Re: excessive scan time

Posted by "Brian J. Murrell" <br...@interlinx.bc.ca>.
On Thu, 22 Jan 2009 12:37:09 +0000, Justin Mason wrote:

> you should definitely investigate ways to avoid doing NFS reads/writes
> of the bayes files -- that is extremely I/O intensive, and NFS deals
> with it very badly.

OK.  Noted.  Maybe I will push the bayes database into MySQL as 
previously suggested.

Thanx!

b.



Re: excessive scan time

Posted by Justin Mason <jm...@jmason.org>.
you should definitely investigate ways to avoid doing NFS reads/writes
of the bayes files -- that is extremely I/O intensive, and NFS deals
with it very badly.

--j.

On Thu, Jan 22, 2009 at 12:27, Jonas Eckerman <jo...@frukt.org> wrote:
> Brian J. Murrell wrote:
>
>> One thing worth noting is that I have spamassassin using ~/.spamassassin
>> here and people's home dirs can be (i.e.
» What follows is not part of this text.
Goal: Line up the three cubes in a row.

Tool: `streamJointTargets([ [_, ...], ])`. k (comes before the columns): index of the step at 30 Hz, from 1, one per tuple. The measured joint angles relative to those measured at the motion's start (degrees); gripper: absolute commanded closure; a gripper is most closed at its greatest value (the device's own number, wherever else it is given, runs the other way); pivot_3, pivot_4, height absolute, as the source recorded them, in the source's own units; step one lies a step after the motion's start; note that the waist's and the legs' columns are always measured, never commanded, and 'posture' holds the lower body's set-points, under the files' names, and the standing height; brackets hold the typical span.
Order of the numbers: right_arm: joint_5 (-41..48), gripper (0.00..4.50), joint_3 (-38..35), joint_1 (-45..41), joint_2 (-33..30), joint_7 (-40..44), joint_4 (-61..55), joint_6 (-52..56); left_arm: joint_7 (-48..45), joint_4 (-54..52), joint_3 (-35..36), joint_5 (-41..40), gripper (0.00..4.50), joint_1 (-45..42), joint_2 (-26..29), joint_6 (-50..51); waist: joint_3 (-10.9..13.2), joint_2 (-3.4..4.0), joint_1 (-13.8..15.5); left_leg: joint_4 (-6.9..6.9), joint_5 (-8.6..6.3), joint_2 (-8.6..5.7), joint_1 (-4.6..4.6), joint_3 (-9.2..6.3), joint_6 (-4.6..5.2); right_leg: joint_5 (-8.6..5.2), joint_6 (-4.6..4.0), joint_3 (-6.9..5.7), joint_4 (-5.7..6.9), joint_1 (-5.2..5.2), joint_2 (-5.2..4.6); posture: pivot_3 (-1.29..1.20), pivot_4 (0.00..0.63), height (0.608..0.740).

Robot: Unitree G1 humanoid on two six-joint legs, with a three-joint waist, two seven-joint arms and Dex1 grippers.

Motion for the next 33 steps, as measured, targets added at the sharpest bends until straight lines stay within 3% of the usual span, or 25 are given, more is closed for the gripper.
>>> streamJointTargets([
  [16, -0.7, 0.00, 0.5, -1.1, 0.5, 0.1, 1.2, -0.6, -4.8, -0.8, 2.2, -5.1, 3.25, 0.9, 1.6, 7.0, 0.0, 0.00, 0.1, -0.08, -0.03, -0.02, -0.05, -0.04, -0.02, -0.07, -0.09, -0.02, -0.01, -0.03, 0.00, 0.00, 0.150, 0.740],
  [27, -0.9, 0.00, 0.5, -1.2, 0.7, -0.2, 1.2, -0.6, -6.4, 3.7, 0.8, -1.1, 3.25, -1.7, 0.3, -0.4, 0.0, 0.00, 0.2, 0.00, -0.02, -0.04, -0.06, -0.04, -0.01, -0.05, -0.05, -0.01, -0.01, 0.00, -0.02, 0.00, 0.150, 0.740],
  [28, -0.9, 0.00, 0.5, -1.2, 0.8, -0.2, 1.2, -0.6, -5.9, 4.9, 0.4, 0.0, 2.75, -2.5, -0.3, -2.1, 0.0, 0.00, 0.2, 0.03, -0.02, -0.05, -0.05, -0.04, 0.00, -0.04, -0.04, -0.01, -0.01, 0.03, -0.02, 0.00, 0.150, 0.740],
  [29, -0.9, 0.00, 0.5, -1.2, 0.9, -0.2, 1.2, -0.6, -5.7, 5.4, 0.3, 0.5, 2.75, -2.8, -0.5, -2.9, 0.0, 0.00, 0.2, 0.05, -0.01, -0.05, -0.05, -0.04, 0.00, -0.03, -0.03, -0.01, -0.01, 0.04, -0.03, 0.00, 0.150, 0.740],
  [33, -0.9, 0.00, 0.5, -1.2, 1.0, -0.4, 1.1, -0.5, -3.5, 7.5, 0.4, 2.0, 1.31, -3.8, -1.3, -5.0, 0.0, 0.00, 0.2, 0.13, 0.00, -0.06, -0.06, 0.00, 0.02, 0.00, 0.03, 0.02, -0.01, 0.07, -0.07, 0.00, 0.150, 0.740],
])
NFS) mounted from remote machines
>> (i.e. their primary workstations), which do occasionally get shut down.
>
> If you're not allready using a SQL database for bayes and AWL I'd suggest
> you do that.
>
> I'd also suggest using SQL for user preferences.
>
>> I wonder what happens in the MTA->SA->local delivery process chain when
>> ~/.spamassassin is unavailable, or worse, on a stale mount.
>
> With bayes, AWL and user prefs in a SQL database that problem ought to be
> avoided. (Maybe there's more than those that should be moved from
> ~/.spamassassin though).
>
> /Jonas
> --
> Jonas Eckerman, FSDB & Fruktträdet
> http://whatever.frukt.org/
> http://www.fsdb.org/
> http://www.frukt.org/
>
>

Re: excessive scan time

Posted by LuKreme <kr...@kreme.com>.
On 22-Jan-2009, at 13:57, Brian J. Murrell wrote:
> Now users need to know how to edit SQL records, or I
> need to install a web interface for that.  The ROI here for that is  
> just
> not high enough.


Really?  A webface to edit user configuration options in an SQL  
database is trivial.  I know its trivial because *I* can do it.

-- 
"Whose motorcycle is this?" "It's  chopper, baby." "Whose chopper
	is this?" "It's Zed's." "Who's Zed?" "Zed' dead, baby. Zed's
	dead."


Re: excessive scan time

Posted by Jonas Eckerman <jo...@frukt.org>.
Brian J. Murrell wrote:

>> I'd also suggest using SQL for user preferences.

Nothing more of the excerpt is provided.